Research 
My research activities are very varied and evolve according to collaborations. In summary, I try to develop some numerical tools using finite “things” (element or volume) applied to some natural phenomena highly non-linear and often coupled. All my computer developments were integrated until 2006 in the “SIC” research software, which is a toolbox for PDEs, then in the EOLENS & CM2 codes, then in the BBAMR code and now in the CERF & Rivage software platforms.
Wave propagation and wave breaking
In collaboration with P. Helluy, we have developed and validated bi-fluid flow model at low Mach applied to the propagation and breaking of a solitary wave. This model is integrated in a parallelized finite volume code on unstructured mesh. We have focused on optimizing the computing time in order to be able to perform 3D simulations (example). Subsequently, in collaboration with MIO laboratory and Principia company, this work continued with the study of breaking in the presence of macro-roughness (PhD A.N. Sambe, some examples here). I improved this model by introducing an efficient interface sharpening method and a block based adaptive mesh refinement method (BB-AMR), using the numerical production of entropy as a refinement criterion. Subsequently, Saint-Venant or relaxed SGN propagation models were integrated and coupled to the bi-fluid model (PhD K. Pons).
Fluid-Structure Interaction
As part of the regional project on the Hydro/aerodynamic Behavior of Floating Wind Turbines (CHEF), we developed a Fluid-Structure Interaction model based on a penalization Eulerian approach (PhD T. Altazin, some examples here). This approach is also very useful for imposing mobile or non-mobile boundaries, it is integrated in the BBAMR and CERF codes. Some examples here.
Erosion
In collaboration with INRAE, we study internal erosion phenomena. The Water/soil interface is modeled by a Level Set method coupled with a fictitious domain technique (PhD D. Lachouette, some examples here). In order to take advantage of the BB-AMR mesh refinement, we have developed DDFV (Discrete Duality Finite Volume) schemes which are a generalization of Mac schemes on non-conforming and unstructured meshes (PhD J. Lakhlili, CM2 code). As part of the CERF project, we are also developing erosion models for Eulerian or shallow water flows. Some examples here.

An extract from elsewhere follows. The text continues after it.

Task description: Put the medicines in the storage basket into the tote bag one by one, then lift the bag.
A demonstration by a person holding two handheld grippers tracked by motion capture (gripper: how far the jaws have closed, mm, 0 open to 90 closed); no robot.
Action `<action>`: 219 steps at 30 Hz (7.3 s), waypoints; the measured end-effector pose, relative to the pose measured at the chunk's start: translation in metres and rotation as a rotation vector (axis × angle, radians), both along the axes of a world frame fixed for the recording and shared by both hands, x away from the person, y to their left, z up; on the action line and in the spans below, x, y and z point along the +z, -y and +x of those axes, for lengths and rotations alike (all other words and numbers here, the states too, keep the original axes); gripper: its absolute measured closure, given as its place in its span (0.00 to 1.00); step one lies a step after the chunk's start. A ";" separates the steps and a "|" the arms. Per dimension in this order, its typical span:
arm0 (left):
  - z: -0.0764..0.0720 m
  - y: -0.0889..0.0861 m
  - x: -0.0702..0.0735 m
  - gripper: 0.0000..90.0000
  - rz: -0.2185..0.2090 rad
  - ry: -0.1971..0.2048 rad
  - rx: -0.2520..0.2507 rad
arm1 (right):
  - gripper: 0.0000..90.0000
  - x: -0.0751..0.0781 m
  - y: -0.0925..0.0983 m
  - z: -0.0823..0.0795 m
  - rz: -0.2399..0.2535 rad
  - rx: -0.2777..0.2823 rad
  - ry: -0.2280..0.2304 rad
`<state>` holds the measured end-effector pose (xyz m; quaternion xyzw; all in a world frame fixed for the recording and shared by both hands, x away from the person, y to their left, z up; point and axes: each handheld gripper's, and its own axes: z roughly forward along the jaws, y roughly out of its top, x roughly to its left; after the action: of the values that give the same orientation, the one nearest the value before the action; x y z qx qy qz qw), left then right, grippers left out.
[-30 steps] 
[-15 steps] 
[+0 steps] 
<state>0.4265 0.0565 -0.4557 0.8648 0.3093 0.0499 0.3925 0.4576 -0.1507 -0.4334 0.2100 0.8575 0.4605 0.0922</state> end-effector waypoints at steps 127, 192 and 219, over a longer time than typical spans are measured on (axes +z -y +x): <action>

Flow in non-saturated porous media
We study flow phenomena in sandy beaches. This flow in non-saturated porous media is treated by a discontinuous finite element scheme and dynamic mesh in order to capture the very strong nonlinearities inherent in the advancement of the saturation front (PhD J-B. Clément, some examples here). This model has been improved and strongly coupled to shallow water flows (PhD C. Poussel, some examples here). These models are integrated in the Rivage code.